Although this is a weird opera to be doing right around the holiday season, the Metropolitan Opera's final 2009 performance of Richard Strauss' Elektra was an unequivocal success. Anchored by the twin leads of Susan Bullock and Deborah Voigt, this was a well-acted, faithful rendition of Strauss' most experimental opera.
Despite the overall quality of the evening, it must be noted that this odd holiday run of a blood-spattered Greek tragedy was brought on as a last-minute "budget" replacement for the Met's more expensive Herbert Wernicke staging of Die Frau Ohne Schatten. Such is life in a recession.
Some Elektras are leather-lunged belters, trying their best to live up to the opera's reputation for hysterical screaming. Susan Bullock is a more delicate artist. She packed plenty of punch in her upper register, actually sang the notes and did not wobble on the big cries of "Ag-ga-memnon!" She is also a very physical princess, scuttling about the stage, looming over her mother in their big confrontation scene, and finally dying in a paroxysm of joy after the murders have been committed. Her best scene was when she lured Aegisth (Wolfgang Schmidt) into the palace, in a moment that was both repellent and seductive.
The opera really flies when Bullock shares the stage with the phenomenal Deborah Voigt, who was simply off the chart as Chrysothemis, Elektra's equally neurotic sister. The best scenes of the evening were the two duets, when Elektra tried to convince her sister that she must help murder their mother and stepfather. Chrysothemis has the most beautiful, tender moments in the opera, and Voigt made them shine with her strong, flexible instrument.
Felicity Palmer gave a harrowing performance as Klytämnestra, singing the atonal nightmare sequence with accuracy and ease. She made the Queen intimidating and pathetic at the same time, capturing the full measure of this complex character. As her paramour, faded heldentenor Wolfgang Schmidt was an excellent choice. His harsh, metallic tone and pain-inducing "Bayreuth bark" are actually well suited to the role of the cowardly Aegisth. Evgeny Nikitin is a compelling Orest, almost Wotan-like in his long Recognition Scene with Elektra. Otto Schenk's sturdy production (which looks like an earthquake hit the House of Atreus) still serves well.

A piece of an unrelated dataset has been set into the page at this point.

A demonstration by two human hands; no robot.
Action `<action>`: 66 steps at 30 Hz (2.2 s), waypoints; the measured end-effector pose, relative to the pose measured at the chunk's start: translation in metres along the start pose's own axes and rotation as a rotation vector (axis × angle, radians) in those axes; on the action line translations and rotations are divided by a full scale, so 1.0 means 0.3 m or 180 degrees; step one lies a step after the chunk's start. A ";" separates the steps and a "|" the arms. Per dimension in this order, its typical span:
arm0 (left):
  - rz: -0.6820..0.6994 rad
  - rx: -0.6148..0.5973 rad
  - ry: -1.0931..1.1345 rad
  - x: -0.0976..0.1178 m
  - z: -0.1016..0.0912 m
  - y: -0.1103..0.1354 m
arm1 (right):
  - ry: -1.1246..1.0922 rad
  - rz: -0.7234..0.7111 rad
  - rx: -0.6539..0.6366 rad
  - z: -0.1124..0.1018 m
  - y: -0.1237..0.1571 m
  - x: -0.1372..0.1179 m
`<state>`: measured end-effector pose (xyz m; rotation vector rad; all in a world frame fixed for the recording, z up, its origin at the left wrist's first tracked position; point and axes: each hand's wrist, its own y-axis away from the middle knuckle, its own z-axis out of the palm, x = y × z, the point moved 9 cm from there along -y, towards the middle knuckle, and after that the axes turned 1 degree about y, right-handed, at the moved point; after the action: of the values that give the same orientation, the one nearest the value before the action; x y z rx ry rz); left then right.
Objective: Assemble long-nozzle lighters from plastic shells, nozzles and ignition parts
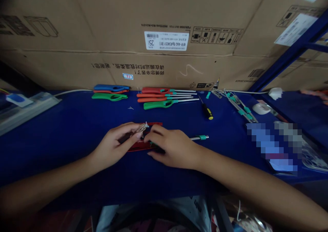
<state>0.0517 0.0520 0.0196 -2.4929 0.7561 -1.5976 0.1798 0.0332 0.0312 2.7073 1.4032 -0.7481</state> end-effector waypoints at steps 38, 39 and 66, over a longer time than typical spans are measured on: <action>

In his Ten Golden Rules, Strauss recommends that one should "conduct Salome and Elektra as if they were by Mendelssohn: faerie music." This approach describes the podium leadership of Fabio Luisi, who produced effervescent waves of strings and hypnotic woodwind textures, shot through with heavy slabs of brass and timpani that evoke the mythic stones of the house of Agamemnon. This was a brilliant performance from the Italian conductor, always maintaining a consistent momentum and carefully balancing the gigantic orchestra with the singers onstage.